> **Work to be completed**: Whatever appears in the data below, copy it exactly.

^^^^^^^^

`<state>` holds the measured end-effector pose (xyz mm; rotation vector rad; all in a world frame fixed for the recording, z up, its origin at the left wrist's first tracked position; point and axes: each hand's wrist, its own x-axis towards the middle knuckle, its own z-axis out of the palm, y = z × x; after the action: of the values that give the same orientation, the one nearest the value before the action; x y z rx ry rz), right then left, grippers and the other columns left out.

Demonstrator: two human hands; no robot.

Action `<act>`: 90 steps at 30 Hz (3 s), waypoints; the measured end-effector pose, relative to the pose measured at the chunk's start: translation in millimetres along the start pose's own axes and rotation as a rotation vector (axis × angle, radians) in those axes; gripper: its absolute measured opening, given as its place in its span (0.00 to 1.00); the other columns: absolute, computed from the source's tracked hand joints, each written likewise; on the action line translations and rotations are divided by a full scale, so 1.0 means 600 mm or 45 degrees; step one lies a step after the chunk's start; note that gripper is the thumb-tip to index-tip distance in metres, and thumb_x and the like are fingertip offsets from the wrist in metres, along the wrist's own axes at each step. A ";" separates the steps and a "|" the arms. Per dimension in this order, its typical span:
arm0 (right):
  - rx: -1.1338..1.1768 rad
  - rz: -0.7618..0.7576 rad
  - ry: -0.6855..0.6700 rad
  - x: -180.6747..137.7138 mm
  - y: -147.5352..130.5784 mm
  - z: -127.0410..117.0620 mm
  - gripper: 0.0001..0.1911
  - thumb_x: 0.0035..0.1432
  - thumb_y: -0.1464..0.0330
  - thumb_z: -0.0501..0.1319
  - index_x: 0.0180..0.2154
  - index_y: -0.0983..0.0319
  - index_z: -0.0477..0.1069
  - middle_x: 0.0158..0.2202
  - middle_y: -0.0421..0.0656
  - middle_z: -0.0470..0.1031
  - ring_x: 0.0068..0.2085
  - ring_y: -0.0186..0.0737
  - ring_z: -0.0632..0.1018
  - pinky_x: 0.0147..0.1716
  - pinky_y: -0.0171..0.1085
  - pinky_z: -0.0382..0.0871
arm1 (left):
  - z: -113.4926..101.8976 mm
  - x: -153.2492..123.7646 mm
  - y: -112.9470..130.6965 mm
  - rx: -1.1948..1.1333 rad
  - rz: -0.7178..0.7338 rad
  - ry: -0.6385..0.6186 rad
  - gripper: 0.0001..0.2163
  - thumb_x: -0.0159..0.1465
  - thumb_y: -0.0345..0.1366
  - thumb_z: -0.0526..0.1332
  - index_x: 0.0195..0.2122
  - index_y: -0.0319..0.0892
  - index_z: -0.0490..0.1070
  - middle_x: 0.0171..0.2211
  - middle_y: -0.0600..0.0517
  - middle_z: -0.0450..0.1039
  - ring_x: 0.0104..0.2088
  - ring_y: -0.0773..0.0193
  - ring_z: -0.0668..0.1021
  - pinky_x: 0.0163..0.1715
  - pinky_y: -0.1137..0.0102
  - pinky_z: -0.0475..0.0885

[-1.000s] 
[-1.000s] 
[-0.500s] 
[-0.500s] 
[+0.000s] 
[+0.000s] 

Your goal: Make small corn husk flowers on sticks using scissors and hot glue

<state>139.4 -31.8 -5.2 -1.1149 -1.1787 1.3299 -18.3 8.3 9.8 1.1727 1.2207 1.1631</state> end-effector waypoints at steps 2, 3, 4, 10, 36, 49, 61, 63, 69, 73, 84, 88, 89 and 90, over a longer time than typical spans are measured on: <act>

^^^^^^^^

> **Written response**:
`<state>` holds the measured end-effector pose (xyz mm; rotation vector rad; all in a world frame fixed for the recording, z up, its origin at the left wrist's first tracked position; point and axes: each hand's wrist, its own x-axis towards the middle knuckle, its own z-axis out of the palm, y = z × x; after the action: of the values that give the same orientation, the one nearest the value before the action; x y z rx ry rz), right then left, grippers and the other columns left out.

Demonstrator: two human hands; no robot.

Action `<act>`: 90 steps at 30 Hz (3 s), waypoints; the measured end-effector pose, relative to the pose measured at the chunk's start: translation in millimetres along the start pose's own axes and rotation as a rotation vector (axis × angle, radians) in those axes; gripper: its absolute measured opening, given as its place in its span (0.00 to 1.00); the other columns: absolute, computed from the source's tracked hand joints, each written likewise; on the action line translations and rotations are divided by a full scale, so 1.0 means 600 mm or 45 degrees; step one lies a step after the chunk's start; note that gripper is the thumb-tip to index-tip distance in metres, and thumb_x and the like are fingertip offsets from the wrist in metres, along the wrist's own axes at each step. A ";" separates the steps and a "|" the arms. Per dimension in this order, its typical span:
arm0 (right):
  - rx: -1.1338..1.1768 rad
  - rz: -0.7618..0.7576 rad
  - ry: -0.6855..0.6700 rad
  - x: -180.6747..137.7138 mm
  - y: -147.5352..130.5784 mm
  - z: -127.0410..117.0620 mm
  - gripper: 0.0001..0.1911
  - thumb_x: 0.0035..0.1432
  - thumb_y: -0.1464..0.0330
  - thumb_z: -0.0501..0.1319
  - index_x: 0.0180..0.2154
  - index_y: -0.0983..0.0319
  - index_z: -0.0477..0.1069
  - middle_x: 0.0158..0.2202
  - middle_y: -0.0421..0.0656
  - middle_z: -0.0470..0.1031
  - ring_x: 0.0068..0.2085
  - ring_y: -0.0186..0.0737
  - ring_z: -0.0632..0.1018
  - pinky_x: 0.0147..0.1716
  - pinky_y: -0.0171..0.1085
  - pinky_z: -0.0382..0.0871
arm1 (left):
  - z: -113.4926..101.8976 mm
  - x: -153.2492..123.7646 mm
  - y: -112.9470..130.6965 mm
  - rx: -1.1948..1.1333 rad
  - rz: -0.7178..0.7338 rad
  - ry: -0.6385..0.6186 rad
  - gripper: 0.0001..0.2163
  - thumb_x: -0.0159..0.1465
  - thumb_y: -0.0345..0.1366
  - thumb_z: -0.0526..0.1332
  - index_x: 0.0195..0.2122
  - index_y: -0.0319..0.0892
  - index_z: -0.0490..0.1070
  - middle_x: 0.0171..0.2211
  - middle_y: -0.0600..0.0517
  - middle_z: -0.0450..0.1039
  - ring_x: 0.0104..0.2088
  - ring_y: -0.0773..0.0193
  - ring_z: -0.0668..0.1021
  - pinky_x: 0.0163..0.1715
  - pinky_y: -0.1137..0.0102
  - pinky_z: -0.0475..0.0885

[-1.000s] 
[-1.000s] 
[-0.500s] 
[-0.500s] 
[+0.000s] 
[+0.000s] 

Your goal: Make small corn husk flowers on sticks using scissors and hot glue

<state>139.4 -31.8 -5.2 -1.1149 -1.1787 1.3299 -18.3 8.3 9.8 1.1727 1.2207 1.1631</state> end-effector waypoints at steps 2, 3, 4, 10, 36, 49, 61, 63, 69, 73, 84, 88, 89 and 90, over a longer time than typical spans are measured on: <act>

Work on this exercise is done.